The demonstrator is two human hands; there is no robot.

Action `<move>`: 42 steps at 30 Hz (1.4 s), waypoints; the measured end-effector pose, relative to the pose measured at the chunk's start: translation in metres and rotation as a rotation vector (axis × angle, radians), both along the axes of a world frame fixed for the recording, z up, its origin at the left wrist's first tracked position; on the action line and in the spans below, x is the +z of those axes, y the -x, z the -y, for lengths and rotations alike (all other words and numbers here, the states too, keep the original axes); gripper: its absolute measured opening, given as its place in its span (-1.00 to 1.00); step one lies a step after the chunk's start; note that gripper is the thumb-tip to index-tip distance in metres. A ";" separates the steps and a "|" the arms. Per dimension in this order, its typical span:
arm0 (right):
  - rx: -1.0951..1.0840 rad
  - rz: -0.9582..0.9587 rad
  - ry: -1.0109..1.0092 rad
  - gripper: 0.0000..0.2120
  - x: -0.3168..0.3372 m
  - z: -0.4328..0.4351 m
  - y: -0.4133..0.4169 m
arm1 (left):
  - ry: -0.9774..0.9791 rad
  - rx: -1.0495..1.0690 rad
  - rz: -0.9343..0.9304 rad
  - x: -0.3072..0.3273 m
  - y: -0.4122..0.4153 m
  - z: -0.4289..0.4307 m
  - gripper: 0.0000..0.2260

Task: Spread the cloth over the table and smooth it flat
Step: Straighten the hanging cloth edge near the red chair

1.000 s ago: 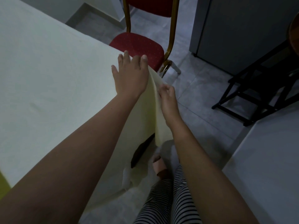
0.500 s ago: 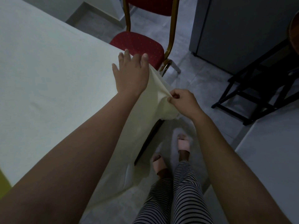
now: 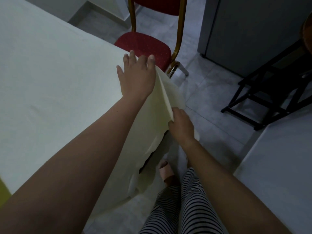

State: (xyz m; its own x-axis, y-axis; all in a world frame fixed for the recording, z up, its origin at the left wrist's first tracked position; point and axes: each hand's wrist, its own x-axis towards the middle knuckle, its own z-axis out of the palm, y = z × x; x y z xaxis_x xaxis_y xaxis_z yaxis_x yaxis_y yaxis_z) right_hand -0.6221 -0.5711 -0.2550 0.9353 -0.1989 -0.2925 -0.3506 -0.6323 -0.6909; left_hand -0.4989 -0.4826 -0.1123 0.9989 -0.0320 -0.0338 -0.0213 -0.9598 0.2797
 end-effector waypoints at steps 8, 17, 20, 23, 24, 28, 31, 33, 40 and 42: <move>-0.562 -0.066 -1.076 -0.67 0.046 -0.015 -0.054 | -0.003 0.005 0.003 0.000 0.001 0.001 -0.57; -0.398 0.167 -0.359 -0.84 0.032 -0.012 -0.077 | 0.005 0.004 0.001 -0.001 0.000 0.000 -0.58; -0.407 0.238 -0.118 -0.89 0.031 0.004 -0.070 | 0.005 0.006 -0.006 -0.001 0.000 0.000 -0.58; -0.421 0.354 0.052 -0.91 0.038 0.031 -0.053 | -0.002 -0.004 -0.003 -0.001 0.000 -0.001 -0.59; -0.418 0.390 0.109 -0.91 0.041 0.039 -0.048 | -0.003 -0.006 0.002 -0.001 0.000 -0.001 -0.59; -0.391 0.448 0.271 -0.88 0.047 0.053 -0.047 | -0.001 -0.007 -0.001 -0.001 0.000 -0.002 -0.58; -0.400 0.428 0.319 -0.83 0.048 0.058 -0.058 | -0.005 -0.012 0.006 -0.002 0.000 -0.002 -0.59; -0.392 0.411 0.308 -0.80 0.050 0.058 -0.063 | -0.012 -0.016 0.013 -0.003 -0.001 -0.002 -0.59; -0.252 0.367 -0.008 -0.81 0.033 0.023 -0.015 | -0.003 -0.005 0.009 -0.004 -0.002 -0.002 -0.59; -0.183 0.370 -0.023 -0.73 0.028 0.009 -0.006 | -0.017 -0.009 0.018 -0.004 -0.002 -0.001 -0.59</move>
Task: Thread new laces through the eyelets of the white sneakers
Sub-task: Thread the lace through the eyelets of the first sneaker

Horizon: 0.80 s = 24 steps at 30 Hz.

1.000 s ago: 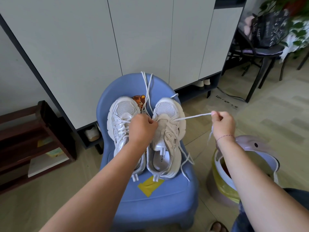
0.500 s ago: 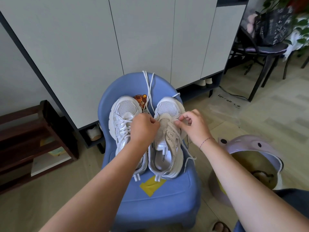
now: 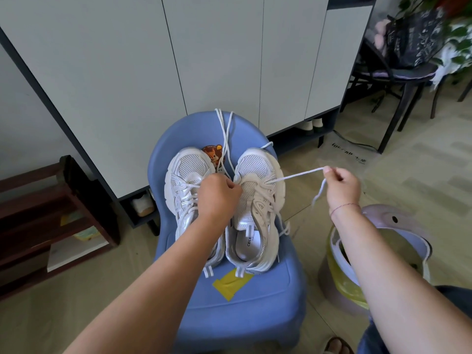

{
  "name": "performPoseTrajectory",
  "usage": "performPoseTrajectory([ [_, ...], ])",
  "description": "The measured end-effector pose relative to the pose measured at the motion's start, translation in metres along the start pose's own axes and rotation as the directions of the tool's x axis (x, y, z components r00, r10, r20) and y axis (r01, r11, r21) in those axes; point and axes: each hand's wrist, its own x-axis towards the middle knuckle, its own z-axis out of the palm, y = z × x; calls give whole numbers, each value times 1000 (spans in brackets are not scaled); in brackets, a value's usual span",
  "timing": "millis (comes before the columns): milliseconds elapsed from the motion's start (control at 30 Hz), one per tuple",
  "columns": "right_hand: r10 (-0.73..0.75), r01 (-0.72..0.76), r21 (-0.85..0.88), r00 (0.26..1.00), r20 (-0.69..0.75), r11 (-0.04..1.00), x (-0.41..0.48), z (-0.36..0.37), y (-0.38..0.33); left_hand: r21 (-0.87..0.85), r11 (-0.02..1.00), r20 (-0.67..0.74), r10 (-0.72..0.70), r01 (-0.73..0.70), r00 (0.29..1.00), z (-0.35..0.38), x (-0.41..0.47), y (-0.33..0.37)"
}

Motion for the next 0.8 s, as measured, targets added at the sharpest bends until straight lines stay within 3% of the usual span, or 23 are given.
performPoseTrajectory([
  [133,-105,117,-45,973,206,992,-12,6,-10,4,1000,-3,-4,4,1000,1,0,1],
  [300,-245,355,-165,852,463,920,-39,34,-22,13,1000,13,-16,16,1000,0,0,1],
  [800,-287,471,-277,811,510,838,-41,41,-19,-12,1000,17,-25,25,1000,-2,0,-1],
])
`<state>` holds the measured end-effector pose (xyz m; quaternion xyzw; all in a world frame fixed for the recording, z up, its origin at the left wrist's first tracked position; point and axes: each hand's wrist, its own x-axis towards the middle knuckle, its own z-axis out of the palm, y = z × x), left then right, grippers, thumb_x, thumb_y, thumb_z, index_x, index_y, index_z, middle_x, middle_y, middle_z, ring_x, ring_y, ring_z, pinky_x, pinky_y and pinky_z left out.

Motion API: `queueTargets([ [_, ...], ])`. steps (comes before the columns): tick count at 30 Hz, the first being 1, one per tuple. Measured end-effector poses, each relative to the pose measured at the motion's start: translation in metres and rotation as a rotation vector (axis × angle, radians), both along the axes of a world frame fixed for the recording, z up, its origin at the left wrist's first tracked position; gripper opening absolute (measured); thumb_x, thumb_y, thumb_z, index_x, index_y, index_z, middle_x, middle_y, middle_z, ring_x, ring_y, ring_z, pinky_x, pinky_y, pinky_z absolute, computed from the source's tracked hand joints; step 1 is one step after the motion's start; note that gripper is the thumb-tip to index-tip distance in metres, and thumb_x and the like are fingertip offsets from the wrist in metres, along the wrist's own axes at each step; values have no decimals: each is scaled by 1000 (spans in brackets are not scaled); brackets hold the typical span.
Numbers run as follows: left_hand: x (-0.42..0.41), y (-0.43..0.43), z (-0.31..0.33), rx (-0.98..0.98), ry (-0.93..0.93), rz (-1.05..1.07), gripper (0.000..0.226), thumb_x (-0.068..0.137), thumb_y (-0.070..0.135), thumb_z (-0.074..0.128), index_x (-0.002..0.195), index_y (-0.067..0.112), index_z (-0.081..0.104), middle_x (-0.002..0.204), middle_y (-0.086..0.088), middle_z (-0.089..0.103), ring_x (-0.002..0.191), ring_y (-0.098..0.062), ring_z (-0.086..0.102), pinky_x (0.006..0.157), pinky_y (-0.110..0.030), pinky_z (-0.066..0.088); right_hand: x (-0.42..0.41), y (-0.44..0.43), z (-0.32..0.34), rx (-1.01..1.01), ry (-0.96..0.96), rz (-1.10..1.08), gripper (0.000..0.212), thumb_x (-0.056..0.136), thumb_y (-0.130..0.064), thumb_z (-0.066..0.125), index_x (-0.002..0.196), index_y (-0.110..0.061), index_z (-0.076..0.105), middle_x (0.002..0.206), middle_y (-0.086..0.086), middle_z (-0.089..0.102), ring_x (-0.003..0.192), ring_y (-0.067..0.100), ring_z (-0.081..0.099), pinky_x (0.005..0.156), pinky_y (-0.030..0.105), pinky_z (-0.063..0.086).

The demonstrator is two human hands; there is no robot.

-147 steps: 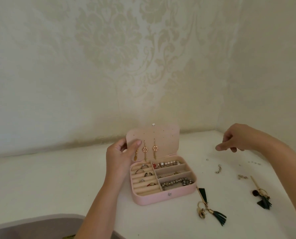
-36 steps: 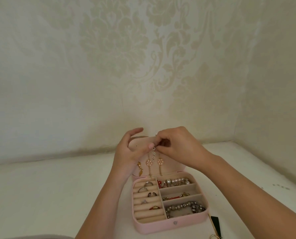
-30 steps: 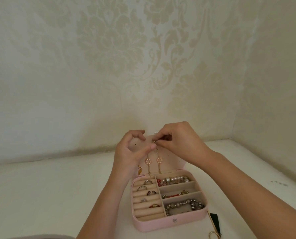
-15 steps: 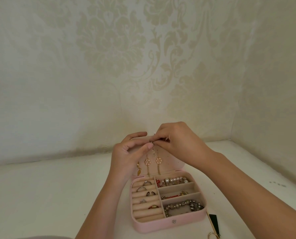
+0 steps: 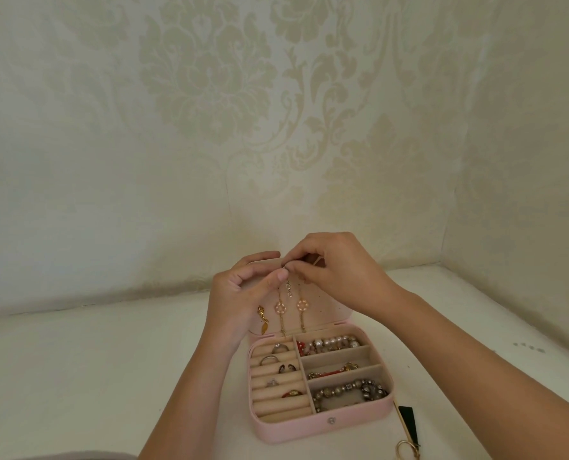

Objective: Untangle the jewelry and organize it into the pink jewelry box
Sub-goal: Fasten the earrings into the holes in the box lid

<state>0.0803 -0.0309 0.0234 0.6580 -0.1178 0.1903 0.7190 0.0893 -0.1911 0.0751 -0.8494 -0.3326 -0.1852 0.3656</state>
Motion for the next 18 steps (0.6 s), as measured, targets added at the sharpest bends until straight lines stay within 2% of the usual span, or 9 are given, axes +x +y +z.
queueTargets([
  [5,-2,1,1,13,-3,-12,17,63,22,75,80,19,78,106,-1,70,100,-10,66,80,-20,52,-3,0,1,-71,-49,-4,7,86,-18,64,87,-15,71,80,-10,62,71,3,57,67,15,45],
  [12,-4,2,3,5,3,-73,18,67,19,73,84,19,78,112,-1,69,105,-11,64,79,-18,51,-1,-1,-2,-77,-115,39,7,87,-17,64,88,-12,69,79,-15,54,69,0,54,69,18,46],
  [18,-4,3,2,29,2,-73,15,67,21,74,81,22,79,111,1,69,108,-12,63,86,-25,50,3,-3,-6,-18,-94,65,7,85,-13,66,90,-12,71,81,-14,58,73,3,57,71,17,48],
])
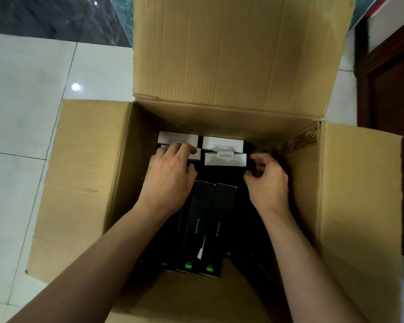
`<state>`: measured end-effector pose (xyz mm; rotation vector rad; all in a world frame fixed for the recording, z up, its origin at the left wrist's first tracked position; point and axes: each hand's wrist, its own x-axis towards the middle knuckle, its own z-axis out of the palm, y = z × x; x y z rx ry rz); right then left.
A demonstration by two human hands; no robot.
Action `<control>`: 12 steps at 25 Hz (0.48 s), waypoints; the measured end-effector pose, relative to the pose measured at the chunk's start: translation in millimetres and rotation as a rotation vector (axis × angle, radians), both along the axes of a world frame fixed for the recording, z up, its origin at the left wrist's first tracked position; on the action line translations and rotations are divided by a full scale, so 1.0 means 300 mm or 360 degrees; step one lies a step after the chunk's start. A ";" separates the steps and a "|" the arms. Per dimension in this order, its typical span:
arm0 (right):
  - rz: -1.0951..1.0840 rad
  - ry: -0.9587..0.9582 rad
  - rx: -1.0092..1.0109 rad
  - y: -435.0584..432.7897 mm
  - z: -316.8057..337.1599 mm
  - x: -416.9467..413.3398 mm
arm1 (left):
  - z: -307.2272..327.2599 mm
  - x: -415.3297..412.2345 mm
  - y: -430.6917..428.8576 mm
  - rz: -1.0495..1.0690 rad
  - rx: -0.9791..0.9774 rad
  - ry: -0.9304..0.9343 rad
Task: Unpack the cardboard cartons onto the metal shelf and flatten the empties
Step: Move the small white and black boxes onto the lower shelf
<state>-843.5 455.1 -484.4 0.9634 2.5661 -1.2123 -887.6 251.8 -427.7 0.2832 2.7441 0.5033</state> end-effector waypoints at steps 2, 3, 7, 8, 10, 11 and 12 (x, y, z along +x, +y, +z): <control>0.0013 0.0004 0.0013 0.000 -0.029 -0.008 | -0.039 -0.035 0.005 -0.0017 -0.0084 -0.0015; 0.0024 0.0011 0.0018 -0.002 -0.040 -0.011 | -0.056 -0.052 0.007 -0.0027 -0.0120 -0.0037; 0.0041 0.0042 0.0016 -0.013 -0.069 -0.018 | -0.106 -0.106 0.010 -0.0059 -0.0185 -0.0139; 0.0050 0.0042 0.0024 -0.017 -0.076 -0.018 | -0.114 -0.114 0.007 -0.0057 -0.0194 -0.0157; 0.0076 0.0042 0.0051 -0.019 -0.086 -0.018 | -0.125 -0.124 0.000 -0.0044 -0.0204 -0.0170; 0.0090 0.0037 0.0064 -0.019 -0.091 -0.017 | -0.127 -0.126 -0.001 -0.0040 -0.0216 -0.0165; 0.0104 0.0030 0.0075 -0.018 -0.093 -0.014 | -0.129 -0.125 -0.001 -0.0040 -0.0236 -0.0161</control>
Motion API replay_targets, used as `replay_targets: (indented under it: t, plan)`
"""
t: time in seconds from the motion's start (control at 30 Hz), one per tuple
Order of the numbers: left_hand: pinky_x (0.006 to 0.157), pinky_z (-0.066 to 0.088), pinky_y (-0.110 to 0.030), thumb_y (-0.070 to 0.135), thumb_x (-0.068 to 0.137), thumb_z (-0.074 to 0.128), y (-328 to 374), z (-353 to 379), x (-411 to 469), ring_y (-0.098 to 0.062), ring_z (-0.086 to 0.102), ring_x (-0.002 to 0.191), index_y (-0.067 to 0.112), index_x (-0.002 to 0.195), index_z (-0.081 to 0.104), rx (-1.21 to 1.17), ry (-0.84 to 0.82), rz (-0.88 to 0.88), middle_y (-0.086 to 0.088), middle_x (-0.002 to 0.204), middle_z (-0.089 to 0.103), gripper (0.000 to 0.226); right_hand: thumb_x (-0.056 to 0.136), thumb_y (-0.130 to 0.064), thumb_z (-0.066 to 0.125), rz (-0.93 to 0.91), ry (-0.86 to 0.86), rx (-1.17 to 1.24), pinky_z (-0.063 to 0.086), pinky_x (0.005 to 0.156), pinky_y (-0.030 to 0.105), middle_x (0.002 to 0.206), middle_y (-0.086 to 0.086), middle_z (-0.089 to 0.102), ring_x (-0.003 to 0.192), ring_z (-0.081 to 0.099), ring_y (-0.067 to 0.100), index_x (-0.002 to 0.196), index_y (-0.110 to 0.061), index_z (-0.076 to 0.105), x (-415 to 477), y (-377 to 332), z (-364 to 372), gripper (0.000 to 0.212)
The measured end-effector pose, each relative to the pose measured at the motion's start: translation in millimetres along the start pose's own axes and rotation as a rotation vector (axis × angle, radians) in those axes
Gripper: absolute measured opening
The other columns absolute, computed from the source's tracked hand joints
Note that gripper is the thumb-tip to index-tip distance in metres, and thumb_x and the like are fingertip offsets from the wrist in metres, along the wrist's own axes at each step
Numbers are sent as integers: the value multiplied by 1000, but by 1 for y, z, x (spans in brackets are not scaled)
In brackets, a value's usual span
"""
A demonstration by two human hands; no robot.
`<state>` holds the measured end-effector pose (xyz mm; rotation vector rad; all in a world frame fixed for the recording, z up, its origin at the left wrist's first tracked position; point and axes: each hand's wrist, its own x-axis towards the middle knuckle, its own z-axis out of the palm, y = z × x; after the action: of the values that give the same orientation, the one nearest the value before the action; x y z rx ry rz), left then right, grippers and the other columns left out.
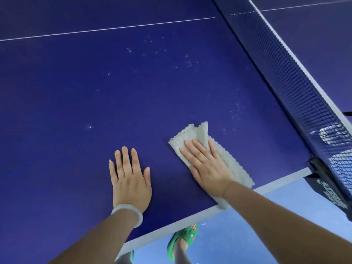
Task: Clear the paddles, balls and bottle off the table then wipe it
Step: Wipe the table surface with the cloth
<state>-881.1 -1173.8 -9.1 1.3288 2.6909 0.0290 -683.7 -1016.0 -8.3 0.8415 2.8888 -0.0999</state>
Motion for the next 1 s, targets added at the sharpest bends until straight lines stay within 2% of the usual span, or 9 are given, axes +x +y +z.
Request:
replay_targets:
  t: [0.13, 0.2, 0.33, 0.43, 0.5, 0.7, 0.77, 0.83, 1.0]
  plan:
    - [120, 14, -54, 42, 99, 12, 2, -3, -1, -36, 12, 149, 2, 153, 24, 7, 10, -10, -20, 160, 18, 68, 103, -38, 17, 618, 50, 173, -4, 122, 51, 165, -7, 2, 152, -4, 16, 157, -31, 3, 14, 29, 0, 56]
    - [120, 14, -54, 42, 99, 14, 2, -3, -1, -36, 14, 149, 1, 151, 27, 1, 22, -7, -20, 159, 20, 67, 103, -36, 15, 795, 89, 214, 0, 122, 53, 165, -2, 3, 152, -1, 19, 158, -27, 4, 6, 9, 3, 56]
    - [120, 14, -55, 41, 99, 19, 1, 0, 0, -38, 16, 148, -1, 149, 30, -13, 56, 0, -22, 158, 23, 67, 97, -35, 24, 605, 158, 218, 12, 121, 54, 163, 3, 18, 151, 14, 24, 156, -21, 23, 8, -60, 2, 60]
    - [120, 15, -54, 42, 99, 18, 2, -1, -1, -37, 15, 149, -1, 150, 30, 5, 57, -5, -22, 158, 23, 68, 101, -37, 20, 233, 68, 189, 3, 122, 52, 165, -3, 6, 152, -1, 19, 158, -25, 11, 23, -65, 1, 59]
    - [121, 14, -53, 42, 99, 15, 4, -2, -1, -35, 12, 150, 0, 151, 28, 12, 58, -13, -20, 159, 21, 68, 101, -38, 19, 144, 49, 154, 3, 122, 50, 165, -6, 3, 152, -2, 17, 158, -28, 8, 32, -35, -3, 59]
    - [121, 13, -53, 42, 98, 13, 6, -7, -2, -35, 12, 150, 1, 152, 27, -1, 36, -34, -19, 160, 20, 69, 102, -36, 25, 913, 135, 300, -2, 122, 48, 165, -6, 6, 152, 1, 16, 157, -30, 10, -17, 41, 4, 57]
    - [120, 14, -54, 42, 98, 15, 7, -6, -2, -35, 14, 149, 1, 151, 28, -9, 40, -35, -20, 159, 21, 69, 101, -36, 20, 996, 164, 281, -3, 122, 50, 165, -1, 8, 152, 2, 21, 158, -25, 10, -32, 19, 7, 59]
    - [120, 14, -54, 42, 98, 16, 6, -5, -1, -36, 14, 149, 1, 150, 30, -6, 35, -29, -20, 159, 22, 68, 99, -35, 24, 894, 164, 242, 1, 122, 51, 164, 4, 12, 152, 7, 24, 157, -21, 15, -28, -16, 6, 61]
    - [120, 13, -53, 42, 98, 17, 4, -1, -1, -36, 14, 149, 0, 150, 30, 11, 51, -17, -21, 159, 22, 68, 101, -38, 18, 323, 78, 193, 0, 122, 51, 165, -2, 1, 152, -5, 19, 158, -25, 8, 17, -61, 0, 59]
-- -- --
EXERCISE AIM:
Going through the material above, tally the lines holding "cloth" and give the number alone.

WRITTEN SOLUTION:
3